◆ Problem description ◆
Go through the entries below and say how many lines contain the string "then"; write only that number.

◆ Records provided ◆

==============================

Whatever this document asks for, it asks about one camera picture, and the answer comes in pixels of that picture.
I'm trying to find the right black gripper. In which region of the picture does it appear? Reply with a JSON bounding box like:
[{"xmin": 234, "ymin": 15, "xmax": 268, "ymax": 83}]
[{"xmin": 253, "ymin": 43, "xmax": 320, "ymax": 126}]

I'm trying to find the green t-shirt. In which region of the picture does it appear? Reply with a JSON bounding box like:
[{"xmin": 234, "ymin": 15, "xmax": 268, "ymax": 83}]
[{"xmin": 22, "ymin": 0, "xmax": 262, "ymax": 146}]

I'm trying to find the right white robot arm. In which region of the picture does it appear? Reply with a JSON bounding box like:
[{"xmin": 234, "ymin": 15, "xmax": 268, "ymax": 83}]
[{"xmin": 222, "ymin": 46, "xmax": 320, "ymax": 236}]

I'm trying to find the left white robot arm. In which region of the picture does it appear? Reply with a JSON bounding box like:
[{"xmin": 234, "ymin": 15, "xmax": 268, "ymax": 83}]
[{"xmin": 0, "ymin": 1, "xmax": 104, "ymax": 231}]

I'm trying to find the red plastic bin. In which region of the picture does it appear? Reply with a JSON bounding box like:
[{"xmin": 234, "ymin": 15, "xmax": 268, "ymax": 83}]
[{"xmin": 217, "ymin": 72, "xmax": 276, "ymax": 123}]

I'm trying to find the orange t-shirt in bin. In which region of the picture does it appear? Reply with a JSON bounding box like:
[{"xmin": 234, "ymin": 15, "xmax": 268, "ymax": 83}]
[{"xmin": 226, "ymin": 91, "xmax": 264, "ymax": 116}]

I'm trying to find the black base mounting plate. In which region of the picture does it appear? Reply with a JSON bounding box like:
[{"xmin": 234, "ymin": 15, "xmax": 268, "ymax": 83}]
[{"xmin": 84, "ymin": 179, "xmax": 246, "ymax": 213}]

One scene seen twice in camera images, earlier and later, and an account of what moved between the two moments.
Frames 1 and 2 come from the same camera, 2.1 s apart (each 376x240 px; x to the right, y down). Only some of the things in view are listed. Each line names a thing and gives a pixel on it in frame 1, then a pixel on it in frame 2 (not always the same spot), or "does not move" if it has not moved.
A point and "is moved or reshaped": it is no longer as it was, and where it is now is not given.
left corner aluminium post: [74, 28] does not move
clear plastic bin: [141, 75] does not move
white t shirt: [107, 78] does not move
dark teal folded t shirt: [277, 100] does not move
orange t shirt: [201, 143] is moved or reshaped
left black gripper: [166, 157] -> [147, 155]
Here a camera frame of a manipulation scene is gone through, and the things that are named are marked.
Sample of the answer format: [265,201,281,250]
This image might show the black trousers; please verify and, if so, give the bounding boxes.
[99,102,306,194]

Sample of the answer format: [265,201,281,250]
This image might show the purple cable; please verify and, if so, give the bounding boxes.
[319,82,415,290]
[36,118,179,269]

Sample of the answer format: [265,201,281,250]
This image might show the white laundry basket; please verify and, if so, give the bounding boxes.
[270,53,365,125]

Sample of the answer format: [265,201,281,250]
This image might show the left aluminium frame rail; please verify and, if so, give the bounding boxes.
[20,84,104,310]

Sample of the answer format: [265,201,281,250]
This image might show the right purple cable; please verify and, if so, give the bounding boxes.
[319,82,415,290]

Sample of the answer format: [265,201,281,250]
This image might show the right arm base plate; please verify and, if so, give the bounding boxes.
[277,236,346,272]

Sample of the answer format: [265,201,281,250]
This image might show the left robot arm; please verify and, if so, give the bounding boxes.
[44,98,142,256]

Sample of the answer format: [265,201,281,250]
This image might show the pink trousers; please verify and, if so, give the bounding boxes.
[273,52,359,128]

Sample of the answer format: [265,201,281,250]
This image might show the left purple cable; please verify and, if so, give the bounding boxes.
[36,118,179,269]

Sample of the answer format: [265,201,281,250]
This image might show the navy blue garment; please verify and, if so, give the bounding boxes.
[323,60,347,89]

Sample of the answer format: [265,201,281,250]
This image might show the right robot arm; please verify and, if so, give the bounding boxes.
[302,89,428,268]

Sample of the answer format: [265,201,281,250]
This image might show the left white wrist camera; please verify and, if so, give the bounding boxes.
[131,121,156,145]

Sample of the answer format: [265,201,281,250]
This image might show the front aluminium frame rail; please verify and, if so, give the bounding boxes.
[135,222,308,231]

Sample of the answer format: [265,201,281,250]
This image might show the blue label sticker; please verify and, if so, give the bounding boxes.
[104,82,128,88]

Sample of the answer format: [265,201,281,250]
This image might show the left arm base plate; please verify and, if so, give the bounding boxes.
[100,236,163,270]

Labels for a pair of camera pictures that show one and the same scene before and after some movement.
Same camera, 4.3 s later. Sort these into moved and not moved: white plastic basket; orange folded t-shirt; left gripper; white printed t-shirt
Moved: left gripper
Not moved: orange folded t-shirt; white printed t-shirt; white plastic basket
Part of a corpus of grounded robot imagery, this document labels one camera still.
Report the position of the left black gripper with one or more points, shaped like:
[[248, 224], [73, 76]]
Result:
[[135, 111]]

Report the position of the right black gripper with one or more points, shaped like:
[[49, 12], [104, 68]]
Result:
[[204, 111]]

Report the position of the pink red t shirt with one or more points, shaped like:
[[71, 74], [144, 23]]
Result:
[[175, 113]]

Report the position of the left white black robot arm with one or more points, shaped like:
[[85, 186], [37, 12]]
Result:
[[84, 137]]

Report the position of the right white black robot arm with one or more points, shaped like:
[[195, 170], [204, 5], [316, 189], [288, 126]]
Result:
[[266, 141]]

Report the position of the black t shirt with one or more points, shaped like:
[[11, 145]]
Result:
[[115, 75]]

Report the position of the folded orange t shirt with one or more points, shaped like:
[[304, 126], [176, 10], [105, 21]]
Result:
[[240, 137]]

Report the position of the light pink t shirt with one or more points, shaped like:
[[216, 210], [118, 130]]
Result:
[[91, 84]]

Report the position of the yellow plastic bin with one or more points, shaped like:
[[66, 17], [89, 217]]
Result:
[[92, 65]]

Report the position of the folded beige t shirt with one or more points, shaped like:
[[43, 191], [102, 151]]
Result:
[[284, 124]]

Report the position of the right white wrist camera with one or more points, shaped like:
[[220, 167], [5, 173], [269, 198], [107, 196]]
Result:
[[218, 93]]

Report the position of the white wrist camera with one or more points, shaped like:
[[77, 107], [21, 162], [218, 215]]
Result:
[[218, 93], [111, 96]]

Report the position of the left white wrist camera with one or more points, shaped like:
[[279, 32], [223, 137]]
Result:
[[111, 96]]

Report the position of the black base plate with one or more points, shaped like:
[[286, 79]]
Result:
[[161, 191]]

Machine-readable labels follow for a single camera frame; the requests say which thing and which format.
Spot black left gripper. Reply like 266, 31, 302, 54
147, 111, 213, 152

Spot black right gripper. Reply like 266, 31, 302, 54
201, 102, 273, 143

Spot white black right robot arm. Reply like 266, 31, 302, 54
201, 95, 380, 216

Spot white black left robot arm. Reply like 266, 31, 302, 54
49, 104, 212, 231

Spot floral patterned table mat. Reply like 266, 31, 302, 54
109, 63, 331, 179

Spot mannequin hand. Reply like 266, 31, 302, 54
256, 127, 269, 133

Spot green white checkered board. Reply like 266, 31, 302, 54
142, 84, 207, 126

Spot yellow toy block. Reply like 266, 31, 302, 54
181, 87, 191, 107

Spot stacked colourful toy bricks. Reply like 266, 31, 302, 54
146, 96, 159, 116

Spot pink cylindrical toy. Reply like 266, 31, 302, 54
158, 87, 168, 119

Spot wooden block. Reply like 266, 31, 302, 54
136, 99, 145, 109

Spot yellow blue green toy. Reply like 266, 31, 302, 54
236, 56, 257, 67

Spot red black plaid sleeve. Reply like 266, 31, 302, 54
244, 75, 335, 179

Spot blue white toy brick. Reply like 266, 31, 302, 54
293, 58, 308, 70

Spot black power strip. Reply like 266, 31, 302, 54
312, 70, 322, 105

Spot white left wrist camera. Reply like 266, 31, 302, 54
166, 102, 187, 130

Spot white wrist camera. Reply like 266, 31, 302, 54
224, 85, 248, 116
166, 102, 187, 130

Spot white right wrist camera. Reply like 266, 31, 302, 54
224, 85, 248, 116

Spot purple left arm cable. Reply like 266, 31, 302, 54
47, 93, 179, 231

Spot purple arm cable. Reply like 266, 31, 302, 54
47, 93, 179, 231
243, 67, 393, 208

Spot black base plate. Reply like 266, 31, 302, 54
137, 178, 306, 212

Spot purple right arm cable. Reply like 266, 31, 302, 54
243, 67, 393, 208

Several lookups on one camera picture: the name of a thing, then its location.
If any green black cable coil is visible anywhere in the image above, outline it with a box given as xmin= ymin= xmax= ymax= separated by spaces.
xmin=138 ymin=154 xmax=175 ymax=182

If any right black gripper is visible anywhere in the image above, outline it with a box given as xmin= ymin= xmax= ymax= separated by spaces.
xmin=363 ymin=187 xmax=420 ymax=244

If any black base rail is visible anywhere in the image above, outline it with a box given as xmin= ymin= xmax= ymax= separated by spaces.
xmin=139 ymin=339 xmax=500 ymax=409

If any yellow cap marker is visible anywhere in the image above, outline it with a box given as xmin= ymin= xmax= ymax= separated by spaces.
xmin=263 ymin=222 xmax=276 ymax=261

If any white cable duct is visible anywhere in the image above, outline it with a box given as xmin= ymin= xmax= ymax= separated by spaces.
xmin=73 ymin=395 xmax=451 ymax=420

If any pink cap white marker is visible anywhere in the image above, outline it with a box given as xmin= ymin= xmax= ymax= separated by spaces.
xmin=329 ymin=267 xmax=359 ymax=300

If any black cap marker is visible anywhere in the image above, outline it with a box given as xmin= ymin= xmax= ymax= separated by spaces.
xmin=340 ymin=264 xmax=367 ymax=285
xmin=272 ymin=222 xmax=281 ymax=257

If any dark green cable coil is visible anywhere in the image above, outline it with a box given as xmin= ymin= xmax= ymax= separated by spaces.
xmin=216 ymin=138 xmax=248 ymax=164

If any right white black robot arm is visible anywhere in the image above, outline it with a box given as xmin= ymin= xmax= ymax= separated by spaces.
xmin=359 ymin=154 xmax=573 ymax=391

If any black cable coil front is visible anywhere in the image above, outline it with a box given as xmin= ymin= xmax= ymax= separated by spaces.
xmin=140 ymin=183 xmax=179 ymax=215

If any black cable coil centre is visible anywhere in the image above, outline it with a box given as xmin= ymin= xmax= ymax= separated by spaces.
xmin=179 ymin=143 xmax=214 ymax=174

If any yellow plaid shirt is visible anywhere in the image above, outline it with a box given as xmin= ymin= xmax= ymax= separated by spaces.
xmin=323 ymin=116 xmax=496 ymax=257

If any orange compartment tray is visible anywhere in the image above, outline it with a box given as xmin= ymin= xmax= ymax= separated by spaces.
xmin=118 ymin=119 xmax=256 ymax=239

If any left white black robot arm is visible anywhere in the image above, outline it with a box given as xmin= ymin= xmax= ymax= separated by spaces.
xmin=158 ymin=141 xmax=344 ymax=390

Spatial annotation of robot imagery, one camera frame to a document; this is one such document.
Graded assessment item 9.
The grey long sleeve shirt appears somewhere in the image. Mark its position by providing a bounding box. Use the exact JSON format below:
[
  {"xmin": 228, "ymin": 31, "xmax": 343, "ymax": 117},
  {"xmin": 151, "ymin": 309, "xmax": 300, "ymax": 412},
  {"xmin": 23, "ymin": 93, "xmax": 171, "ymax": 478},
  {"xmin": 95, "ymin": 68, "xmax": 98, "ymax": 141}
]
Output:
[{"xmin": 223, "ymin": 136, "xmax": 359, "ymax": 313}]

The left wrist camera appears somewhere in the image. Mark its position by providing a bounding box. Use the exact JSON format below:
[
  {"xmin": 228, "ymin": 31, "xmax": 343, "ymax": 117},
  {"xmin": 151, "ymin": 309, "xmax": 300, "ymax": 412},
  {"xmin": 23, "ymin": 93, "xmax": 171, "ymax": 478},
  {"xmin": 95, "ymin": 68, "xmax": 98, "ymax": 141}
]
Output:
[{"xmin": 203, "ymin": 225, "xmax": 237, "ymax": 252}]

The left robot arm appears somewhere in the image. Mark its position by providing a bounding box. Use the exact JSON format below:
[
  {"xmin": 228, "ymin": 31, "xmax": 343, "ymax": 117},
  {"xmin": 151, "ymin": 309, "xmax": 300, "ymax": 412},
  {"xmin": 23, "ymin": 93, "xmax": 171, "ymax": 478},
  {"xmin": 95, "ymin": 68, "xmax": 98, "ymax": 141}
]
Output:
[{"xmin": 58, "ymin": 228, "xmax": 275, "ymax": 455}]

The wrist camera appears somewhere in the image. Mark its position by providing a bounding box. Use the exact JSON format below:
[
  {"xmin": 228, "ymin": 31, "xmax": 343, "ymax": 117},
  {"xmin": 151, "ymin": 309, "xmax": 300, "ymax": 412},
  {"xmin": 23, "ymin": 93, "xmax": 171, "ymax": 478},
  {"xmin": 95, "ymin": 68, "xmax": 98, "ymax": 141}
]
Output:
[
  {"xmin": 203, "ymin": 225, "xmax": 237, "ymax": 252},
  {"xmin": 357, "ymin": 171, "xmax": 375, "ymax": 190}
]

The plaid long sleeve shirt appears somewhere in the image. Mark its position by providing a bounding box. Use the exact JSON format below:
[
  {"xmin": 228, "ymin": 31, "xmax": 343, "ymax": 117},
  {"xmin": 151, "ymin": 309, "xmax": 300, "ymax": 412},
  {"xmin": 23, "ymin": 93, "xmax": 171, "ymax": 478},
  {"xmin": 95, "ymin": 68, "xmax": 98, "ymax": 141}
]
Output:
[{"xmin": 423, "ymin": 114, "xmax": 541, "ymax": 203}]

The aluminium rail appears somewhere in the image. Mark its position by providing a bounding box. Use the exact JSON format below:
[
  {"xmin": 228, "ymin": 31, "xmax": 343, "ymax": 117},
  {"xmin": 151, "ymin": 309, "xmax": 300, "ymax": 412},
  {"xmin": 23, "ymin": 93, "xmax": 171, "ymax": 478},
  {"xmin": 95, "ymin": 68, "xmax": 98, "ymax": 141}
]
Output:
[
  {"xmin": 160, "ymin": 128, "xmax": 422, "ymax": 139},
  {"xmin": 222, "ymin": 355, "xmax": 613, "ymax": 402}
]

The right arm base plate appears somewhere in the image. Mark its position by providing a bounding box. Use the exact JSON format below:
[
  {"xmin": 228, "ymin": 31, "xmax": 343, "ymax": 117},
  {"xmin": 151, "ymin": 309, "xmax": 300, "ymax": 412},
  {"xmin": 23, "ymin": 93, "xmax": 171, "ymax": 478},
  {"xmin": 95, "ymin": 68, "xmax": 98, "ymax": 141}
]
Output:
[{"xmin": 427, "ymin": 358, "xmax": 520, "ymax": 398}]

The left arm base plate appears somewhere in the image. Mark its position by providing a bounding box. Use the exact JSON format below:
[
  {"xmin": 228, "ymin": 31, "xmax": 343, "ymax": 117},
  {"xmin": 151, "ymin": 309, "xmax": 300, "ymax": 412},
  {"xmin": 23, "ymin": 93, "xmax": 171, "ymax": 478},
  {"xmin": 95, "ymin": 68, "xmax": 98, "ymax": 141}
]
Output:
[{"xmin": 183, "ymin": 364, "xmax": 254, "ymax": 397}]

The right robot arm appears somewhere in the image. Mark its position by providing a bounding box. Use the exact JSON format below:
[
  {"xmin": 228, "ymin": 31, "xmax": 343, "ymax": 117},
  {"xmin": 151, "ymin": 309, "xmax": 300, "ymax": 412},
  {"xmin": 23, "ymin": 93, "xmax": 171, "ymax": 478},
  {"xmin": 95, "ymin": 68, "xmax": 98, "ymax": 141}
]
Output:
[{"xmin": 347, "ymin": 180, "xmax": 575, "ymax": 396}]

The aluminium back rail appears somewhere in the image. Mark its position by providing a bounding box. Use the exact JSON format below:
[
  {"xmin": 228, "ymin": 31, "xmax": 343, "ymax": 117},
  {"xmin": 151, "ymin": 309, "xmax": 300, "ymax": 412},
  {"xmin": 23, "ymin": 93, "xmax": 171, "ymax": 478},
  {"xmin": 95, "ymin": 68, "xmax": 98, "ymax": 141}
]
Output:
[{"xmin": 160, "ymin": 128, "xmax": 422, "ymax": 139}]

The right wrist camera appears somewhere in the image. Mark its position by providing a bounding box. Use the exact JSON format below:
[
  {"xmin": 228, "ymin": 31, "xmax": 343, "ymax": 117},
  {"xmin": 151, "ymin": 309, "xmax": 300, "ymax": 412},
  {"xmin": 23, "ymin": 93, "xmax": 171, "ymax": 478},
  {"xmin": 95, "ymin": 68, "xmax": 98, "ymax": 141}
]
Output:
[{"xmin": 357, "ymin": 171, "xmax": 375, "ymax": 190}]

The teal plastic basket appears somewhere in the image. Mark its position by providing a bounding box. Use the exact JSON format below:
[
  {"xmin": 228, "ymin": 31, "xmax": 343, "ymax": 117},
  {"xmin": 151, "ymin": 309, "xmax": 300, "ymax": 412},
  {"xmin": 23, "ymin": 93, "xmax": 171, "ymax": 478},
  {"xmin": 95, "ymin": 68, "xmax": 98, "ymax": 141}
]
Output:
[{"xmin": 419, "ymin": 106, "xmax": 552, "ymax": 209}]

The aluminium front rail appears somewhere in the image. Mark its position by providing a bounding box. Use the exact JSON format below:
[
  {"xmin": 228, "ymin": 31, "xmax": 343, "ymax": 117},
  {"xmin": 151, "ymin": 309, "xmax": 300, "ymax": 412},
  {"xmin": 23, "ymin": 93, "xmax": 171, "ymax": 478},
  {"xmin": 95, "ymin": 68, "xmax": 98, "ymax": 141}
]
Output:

==============================

◆ Answer space ◆
2